Sporting success rarely follows a straight trajectory.
The dream, coming off the pitch in Grade 12 in Fort St. John, was to make the University of Victoria Vikes soccer team. Instead, Bryan Colwell is pounding his way to the 2020 Tokyo Olympics inside the boxing ring.
Canada has had some punch in the heavier categories of Olympic boxing, with Willie DeWit and David Defiagbon winning heavyweight silver at L.A. in 1984 and Atlanta in 1996, respectively, and Lennox Lewis the super-heavyweight gold medallist at Seoul in 1988.
Colwell, of Sooke Boxing Club, looks to follow in that tradition after winning the Canadian amateur heavyweight title in Quebec City last week. That makes the six-foot-two, 201-pounder the nation’s leading candidate in that class for the 2018 Gold Coast Commonwealth Games next April, the 2019 Lima Pan Am Games and 2020 Tokyo Summer Olympics.
The first national team assignment for Colwell is the Canada-Cuba dual meet in Regina on May 26.

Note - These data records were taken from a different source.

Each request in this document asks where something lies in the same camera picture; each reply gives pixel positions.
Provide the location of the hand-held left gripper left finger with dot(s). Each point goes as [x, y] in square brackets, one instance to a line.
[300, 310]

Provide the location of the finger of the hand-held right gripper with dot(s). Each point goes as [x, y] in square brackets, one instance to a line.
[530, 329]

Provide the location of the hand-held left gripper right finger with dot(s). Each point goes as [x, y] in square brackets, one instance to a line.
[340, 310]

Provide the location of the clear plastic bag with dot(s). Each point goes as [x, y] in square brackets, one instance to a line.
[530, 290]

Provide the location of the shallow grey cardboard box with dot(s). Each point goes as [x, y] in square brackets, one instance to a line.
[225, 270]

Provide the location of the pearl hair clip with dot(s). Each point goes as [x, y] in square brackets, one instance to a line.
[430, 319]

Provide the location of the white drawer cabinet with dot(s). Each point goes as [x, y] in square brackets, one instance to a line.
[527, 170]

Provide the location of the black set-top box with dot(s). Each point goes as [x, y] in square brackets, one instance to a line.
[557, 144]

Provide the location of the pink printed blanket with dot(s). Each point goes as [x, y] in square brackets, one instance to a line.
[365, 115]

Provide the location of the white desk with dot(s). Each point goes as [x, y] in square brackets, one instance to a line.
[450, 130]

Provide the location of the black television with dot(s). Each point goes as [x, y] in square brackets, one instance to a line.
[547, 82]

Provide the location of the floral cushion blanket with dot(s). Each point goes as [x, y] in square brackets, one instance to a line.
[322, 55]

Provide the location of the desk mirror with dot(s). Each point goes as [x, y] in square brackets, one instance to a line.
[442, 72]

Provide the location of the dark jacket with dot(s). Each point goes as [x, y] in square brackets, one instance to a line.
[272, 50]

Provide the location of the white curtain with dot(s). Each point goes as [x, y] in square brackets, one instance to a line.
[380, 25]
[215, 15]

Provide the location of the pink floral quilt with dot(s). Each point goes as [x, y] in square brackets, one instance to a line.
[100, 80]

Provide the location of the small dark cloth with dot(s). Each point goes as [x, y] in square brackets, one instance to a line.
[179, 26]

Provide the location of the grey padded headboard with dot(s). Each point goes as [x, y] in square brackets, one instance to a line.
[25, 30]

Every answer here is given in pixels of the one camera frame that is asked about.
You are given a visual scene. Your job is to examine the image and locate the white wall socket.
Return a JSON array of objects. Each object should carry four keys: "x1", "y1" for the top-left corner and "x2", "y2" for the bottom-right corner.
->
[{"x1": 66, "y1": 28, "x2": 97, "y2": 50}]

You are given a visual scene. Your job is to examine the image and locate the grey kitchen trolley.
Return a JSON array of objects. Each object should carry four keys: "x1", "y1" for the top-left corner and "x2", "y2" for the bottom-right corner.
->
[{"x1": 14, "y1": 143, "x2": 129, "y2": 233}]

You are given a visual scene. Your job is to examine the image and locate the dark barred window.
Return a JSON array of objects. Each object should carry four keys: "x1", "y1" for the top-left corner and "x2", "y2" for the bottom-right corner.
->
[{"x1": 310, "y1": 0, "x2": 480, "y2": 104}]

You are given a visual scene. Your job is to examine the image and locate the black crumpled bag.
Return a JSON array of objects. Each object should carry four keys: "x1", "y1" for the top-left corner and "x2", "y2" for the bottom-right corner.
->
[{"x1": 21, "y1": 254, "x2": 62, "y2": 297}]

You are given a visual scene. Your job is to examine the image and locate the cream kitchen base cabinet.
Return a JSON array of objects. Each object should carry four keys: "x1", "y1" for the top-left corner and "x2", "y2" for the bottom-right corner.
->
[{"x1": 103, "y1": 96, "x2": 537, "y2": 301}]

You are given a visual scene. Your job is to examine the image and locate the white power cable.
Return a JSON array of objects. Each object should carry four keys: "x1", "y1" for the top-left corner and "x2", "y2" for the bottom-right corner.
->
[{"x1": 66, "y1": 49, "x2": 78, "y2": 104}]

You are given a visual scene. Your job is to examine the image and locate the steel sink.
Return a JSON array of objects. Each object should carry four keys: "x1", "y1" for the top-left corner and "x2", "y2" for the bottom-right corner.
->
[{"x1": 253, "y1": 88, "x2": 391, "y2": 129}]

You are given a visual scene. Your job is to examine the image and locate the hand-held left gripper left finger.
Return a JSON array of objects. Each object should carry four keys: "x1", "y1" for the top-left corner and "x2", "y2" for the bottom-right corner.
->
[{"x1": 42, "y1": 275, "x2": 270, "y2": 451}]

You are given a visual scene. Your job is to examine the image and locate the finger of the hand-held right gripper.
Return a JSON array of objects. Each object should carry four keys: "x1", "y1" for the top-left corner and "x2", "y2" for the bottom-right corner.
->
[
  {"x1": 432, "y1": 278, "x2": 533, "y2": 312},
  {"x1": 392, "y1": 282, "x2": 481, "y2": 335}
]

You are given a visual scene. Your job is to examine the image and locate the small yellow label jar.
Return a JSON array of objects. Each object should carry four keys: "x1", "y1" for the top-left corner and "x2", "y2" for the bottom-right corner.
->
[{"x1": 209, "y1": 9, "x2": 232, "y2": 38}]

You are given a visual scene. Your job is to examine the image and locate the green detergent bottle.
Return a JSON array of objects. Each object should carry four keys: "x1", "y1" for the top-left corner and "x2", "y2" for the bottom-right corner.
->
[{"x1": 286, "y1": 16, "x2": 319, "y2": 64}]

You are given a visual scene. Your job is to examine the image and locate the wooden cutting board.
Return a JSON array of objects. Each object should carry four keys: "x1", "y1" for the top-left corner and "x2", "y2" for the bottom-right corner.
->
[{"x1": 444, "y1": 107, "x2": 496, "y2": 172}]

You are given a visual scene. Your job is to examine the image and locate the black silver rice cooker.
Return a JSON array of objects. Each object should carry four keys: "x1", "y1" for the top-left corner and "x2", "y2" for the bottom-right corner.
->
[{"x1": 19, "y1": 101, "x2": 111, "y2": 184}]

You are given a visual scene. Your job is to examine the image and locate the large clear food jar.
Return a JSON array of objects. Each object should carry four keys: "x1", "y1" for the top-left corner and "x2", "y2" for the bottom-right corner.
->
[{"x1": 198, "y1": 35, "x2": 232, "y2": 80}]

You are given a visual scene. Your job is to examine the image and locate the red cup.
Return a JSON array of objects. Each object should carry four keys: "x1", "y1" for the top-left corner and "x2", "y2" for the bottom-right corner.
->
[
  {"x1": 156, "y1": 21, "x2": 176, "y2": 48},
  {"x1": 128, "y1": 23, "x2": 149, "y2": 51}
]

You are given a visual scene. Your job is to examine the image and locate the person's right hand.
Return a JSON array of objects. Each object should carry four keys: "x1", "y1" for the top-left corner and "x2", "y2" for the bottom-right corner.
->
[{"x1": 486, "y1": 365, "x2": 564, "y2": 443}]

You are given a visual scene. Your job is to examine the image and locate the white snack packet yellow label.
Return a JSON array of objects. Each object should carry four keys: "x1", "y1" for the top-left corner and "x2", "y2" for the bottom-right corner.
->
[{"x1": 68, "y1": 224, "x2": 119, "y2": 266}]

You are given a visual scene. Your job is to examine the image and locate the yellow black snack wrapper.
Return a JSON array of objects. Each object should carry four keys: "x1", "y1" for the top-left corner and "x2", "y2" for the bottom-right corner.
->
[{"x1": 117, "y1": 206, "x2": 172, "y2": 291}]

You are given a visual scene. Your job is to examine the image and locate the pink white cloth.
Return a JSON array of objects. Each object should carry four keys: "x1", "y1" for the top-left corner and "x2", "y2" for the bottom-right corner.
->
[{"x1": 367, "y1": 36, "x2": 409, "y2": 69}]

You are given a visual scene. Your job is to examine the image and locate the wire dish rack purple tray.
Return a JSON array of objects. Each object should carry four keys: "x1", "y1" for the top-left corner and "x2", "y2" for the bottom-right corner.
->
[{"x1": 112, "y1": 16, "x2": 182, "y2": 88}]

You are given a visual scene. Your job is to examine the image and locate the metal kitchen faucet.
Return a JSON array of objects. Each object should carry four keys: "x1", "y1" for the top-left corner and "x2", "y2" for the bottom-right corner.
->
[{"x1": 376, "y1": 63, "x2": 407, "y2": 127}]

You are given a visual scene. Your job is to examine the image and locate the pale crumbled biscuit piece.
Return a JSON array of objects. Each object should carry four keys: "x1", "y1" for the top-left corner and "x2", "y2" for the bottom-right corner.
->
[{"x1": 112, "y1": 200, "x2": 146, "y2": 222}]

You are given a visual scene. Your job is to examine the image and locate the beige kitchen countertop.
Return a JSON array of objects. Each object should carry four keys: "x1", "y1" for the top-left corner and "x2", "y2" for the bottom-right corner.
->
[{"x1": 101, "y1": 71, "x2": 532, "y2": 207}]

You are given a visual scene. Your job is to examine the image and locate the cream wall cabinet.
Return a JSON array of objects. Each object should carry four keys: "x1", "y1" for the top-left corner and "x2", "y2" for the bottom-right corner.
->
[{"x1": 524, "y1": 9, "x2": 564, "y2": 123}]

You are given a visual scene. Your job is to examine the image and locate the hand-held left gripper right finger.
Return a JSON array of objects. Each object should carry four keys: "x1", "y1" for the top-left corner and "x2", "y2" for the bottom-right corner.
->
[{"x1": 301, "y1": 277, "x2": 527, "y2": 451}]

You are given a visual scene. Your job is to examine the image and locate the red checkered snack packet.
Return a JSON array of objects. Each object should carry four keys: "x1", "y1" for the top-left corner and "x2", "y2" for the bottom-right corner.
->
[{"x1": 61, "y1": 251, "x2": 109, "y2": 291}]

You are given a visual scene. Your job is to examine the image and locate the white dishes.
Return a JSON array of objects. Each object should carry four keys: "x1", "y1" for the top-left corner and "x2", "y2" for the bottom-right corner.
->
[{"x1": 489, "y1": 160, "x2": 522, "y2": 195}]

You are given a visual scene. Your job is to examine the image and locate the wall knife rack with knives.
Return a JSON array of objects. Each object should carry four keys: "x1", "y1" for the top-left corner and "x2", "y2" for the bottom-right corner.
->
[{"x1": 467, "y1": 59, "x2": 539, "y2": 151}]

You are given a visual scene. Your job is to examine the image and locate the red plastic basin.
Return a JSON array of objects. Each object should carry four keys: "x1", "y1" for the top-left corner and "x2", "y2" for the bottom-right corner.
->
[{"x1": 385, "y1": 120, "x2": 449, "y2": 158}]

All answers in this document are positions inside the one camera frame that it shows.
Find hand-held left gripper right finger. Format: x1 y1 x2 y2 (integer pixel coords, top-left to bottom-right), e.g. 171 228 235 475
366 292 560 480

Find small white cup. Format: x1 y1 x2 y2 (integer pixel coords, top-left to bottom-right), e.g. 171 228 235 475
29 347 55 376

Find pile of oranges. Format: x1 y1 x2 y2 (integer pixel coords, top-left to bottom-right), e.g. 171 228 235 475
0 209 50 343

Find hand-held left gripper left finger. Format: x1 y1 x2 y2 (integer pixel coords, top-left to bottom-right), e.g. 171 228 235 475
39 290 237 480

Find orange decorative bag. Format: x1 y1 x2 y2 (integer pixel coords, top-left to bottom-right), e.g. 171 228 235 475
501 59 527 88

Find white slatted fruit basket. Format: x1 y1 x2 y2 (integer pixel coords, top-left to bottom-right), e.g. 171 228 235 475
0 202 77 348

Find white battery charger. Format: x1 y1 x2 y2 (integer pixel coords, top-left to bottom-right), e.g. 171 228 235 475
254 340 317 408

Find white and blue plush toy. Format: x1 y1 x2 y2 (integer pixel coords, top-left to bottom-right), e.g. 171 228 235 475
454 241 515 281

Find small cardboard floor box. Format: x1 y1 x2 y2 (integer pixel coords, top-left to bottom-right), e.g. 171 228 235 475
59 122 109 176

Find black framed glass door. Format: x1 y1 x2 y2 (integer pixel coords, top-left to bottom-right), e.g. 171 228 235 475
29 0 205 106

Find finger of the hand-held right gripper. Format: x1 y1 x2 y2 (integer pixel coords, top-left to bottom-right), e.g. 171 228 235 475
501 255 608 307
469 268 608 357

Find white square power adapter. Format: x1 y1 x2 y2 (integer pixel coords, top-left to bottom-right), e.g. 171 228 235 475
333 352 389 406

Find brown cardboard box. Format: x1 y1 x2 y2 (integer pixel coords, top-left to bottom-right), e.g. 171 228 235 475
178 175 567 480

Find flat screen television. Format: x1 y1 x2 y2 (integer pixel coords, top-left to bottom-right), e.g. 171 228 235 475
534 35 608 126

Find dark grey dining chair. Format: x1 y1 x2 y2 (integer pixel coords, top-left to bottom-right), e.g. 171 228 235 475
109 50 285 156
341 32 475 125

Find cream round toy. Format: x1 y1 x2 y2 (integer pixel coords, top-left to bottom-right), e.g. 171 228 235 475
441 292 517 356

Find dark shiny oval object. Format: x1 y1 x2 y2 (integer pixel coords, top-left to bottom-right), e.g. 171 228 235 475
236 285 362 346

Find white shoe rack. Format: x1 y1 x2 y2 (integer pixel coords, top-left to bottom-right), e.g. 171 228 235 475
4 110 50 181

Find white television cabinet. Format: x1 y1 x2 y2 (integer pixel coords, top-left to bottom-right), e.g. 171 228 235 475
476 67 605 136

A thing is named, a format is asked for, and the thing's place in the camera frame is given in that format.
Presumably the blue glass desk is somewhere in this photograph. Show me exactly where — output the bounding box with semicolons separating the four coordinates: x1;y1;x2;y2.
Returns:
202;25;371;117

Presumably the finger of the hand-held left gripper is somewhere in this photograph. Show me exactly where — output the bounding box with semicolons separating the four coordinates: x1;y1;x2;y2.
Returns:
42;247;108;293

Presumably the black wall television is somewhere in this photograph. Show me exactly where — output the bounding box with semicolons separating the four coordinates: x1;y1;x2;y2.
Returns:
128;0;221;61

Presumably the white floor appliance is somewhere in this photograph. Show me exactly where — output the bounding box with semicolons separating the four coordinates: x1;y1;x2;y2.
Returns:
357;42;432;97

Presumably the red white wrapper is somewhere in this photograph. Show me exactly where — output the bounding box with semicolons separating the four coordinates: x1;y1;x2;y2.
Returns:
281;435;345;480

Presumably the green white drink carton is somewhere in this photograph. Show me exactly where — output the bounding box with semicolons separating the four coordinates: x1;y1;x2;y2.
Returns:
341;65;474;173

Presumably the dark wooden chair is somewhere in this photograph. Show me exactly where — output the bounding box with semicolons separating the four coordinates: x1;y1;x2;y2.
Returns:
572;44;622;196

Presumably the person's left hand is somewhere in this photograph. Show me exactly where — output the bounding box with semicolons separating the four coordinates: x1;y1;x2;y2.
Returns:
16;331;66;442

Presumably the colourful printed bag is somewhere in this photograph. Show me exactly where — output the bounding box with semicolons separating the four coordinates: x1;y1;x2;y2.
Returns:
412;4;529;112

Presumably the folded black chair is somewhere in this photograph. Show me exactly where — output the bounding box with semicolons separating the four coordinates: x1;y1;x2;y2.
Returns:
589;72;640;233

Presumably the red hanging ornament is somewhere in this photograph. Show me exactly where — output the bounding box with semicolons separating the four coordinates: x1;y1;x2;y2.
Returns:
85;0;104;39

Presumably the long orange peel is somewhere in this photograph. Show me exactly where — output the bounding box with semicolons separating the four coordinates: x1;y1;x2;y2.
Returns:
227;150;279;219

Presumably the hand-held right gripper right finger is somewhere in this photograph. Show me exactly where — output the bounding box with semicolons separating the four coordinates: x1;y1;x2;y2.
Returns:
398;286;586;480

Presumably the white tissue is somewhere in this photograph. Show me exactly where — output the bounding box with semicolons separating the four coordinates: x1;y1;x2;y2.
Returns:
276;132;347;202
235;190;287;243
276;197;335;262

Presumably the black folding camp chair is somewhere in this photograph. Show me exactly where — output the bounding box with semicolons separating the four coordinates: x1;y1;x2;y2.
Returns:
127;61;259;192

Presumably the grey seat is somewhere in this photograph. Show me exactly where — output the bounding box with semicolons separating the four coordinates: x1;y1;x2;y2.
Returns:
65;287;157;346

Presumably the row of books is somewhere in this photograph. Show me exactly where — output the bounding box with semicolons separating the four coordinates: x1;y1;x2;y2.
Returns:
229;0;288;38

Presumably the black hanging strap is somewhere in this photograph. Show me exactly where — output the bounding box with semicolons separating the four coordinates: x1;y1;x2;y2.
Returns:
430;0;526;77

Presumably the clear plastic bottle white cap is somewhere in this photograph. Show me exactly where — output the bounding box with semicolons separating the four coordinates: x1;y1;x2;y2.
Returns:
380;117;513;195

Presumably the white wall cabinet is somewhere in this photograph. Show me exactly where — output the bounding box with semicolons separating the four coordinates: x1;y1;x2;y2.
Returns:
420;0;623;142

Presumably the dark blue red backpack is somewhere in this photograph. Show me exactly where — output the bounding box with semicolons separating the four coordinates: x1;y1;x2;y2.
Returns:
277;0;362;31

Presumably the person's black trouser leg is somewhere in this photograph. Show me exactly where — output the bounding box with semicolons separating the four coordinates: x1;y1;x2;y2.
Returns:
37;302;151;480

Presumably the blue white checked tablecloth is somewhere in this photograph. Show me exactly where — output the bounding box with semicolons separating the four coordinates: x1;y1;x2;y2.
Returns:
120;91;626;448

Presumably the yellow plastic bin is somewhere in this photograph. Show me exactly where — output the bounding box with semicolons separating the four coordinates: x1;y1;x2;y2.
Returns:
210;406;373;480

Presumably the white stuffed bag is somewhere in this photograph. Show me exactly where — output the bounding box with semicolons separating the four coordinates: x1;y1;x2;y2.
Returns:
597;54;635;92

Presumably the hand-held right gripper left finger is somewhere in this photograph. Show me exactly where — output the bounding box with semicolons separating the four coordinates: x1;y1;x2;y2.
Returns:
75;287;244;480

“It’s pretty exciting to get in on the ground floor of this cycle,” the 27-year-old converted soccer player said. “I walked into Island MMA under Jason Heit [himself a former pro boxer who started out on Canada’s national amateur team at the 1995 Pan Am Games] and never wanted to play soccer again. I was never a good teammate, anyways.”
The Camosun College business and accounting major found his true calling in an individual sport.
He has a relentlessly dedicated coach at the Sooke club, Ellen Connor, in his corner.
“Ellen is the most passionate coach I have ever trained with,” Colwell said.
“She has been so intense and persistent on the phone in finding fights for me.”
Connor, a corrections officer at William Head, started Sooke Boxing Club three years ago. Now its website proudly boasts that it is “the home of Canada’s heavyweight champion.”
With more to come. Connor’s daughter, 12-year-old Jill Doucette, is an age-group sensation and has already received media attention.
“She’s a natural and wants to fight in the 2024 Summer Olympics,” Connor said.
“We’re a small little club with two huge talents. We’re a very new club, but definitely making waves.”
One to come, the other arrived.
“[Colwell] is now on the national team and on the right track to the 2020 Tokyo Olympics,” Connor said.
“We got him to box. I told him not every punch needs to be a knockout.”
That said, Colwell won three bouts to take the Canadian championship in Quebec City, including a lacerating knockout of Quebec’s Jean-Nicolas Legare in the gold-medal bout.
Meanwhile, Canada’s national boxing team is always at the mercy of their top athletes being lured away by the pro game. That is the nature of the sport.
“I’m already 27, so we’ll see what comes my way,” Colwell said.
“I will definitely stay amateur until the end of the year. I am lucky to have two options and both are pretty good — the chance for Olympic gold or maybe going [pro]. I’ll take it as it comes.”
The national boxing team is based in Montreal. Coming from Victoria, home of several national teams, Colwell understands the system and the need to relocate to Montreal.
“There is definitely a lot of support for athletes on the Island with the likes of the rugby, rowing, triathlon and mountain biking national teams located here in Victoria, and the boxers are centralized in Montreal,” he said.
Connor knows it’s part of the process and she must now let Colwell go, as all club coaches must in any sport when their athletes make the national team.
“Bryan belongs to them [national team coaches] now,” she said.
“Everything he needs is with Boxing Canada in Montreal.”
But whether in Sooke or Montreal, these are fists looking to make contact.